> [Problem to work on]: Print every line below exactly. Skip the pictures.

> [Supplied information]:
+++

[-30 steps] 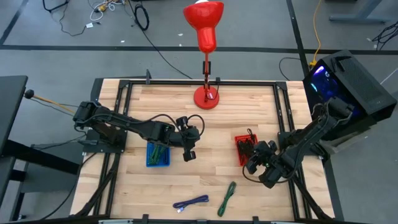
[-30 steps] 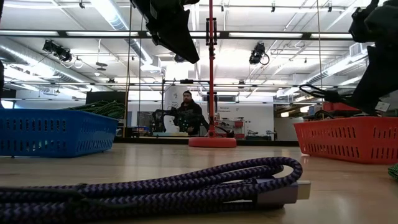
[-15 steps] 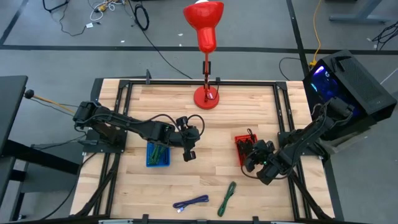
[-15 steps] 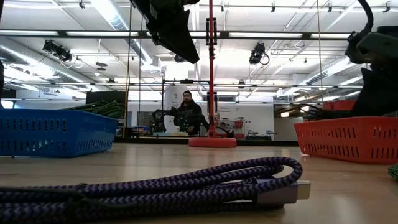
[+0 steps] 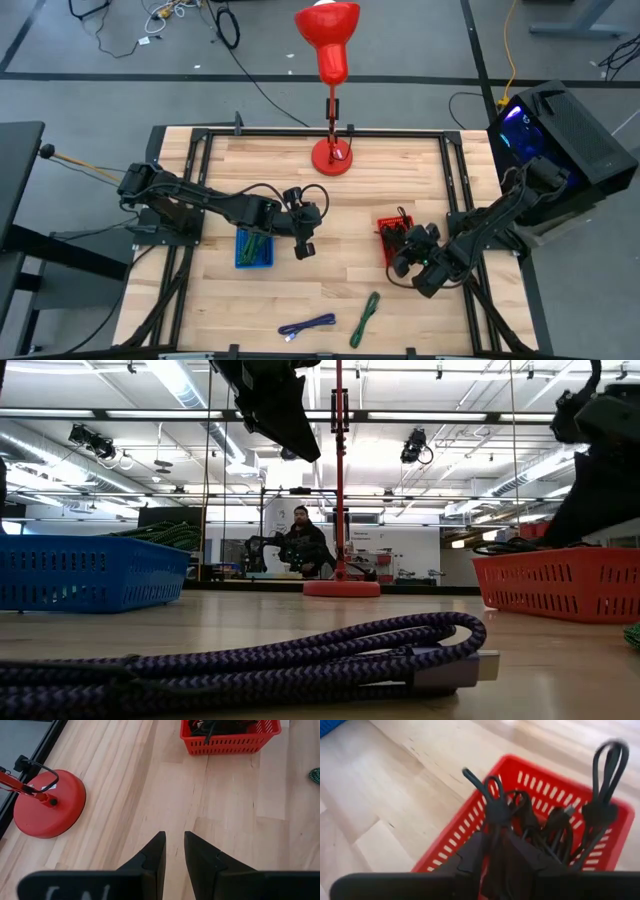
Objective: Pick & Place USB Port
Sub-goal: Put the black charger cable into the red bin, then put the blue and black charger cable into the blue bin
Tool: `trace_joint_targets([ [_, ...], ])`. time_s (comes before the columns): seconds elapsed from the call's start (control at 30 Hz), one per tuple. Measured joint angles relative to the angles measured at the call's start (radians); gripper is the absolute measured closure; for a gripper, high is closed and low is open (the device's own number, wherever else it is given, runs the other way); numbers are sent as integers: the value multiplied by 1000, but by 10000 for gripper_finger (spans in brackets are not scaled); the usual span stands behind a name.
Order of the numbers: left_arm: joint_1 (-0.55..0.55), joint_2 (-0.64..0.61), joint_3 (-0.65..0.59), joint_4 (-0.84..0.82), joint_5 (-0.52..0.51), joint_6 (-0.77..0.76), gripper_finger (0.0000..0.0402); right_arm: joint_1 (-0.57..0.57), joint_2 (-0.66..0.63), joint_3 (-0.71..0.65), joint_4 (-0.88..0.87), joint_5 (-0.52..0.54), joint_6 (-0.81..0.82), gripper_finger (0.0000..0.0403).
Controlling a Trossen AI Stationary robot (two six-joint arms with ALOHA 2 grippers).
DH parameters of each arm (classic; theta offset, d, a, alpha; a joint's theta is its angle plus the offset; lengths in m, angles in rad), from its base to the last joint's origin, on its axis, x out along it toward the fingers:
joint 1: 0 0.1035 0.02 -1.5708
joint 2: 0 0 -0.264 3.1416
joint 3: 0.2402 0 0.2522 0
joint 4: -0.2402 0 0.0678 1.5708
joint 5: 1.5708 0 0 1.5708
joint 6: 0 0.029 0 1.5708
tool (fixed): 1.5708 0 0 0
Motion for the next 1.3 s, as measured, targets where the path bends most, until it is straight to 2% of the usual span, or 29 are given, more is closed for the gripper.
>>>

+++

> [Response to this task]:
[-30 steps] 
[-30 steps] 
[-15 steps] 
[-15 steps] 
[+0 steps] 
Objective: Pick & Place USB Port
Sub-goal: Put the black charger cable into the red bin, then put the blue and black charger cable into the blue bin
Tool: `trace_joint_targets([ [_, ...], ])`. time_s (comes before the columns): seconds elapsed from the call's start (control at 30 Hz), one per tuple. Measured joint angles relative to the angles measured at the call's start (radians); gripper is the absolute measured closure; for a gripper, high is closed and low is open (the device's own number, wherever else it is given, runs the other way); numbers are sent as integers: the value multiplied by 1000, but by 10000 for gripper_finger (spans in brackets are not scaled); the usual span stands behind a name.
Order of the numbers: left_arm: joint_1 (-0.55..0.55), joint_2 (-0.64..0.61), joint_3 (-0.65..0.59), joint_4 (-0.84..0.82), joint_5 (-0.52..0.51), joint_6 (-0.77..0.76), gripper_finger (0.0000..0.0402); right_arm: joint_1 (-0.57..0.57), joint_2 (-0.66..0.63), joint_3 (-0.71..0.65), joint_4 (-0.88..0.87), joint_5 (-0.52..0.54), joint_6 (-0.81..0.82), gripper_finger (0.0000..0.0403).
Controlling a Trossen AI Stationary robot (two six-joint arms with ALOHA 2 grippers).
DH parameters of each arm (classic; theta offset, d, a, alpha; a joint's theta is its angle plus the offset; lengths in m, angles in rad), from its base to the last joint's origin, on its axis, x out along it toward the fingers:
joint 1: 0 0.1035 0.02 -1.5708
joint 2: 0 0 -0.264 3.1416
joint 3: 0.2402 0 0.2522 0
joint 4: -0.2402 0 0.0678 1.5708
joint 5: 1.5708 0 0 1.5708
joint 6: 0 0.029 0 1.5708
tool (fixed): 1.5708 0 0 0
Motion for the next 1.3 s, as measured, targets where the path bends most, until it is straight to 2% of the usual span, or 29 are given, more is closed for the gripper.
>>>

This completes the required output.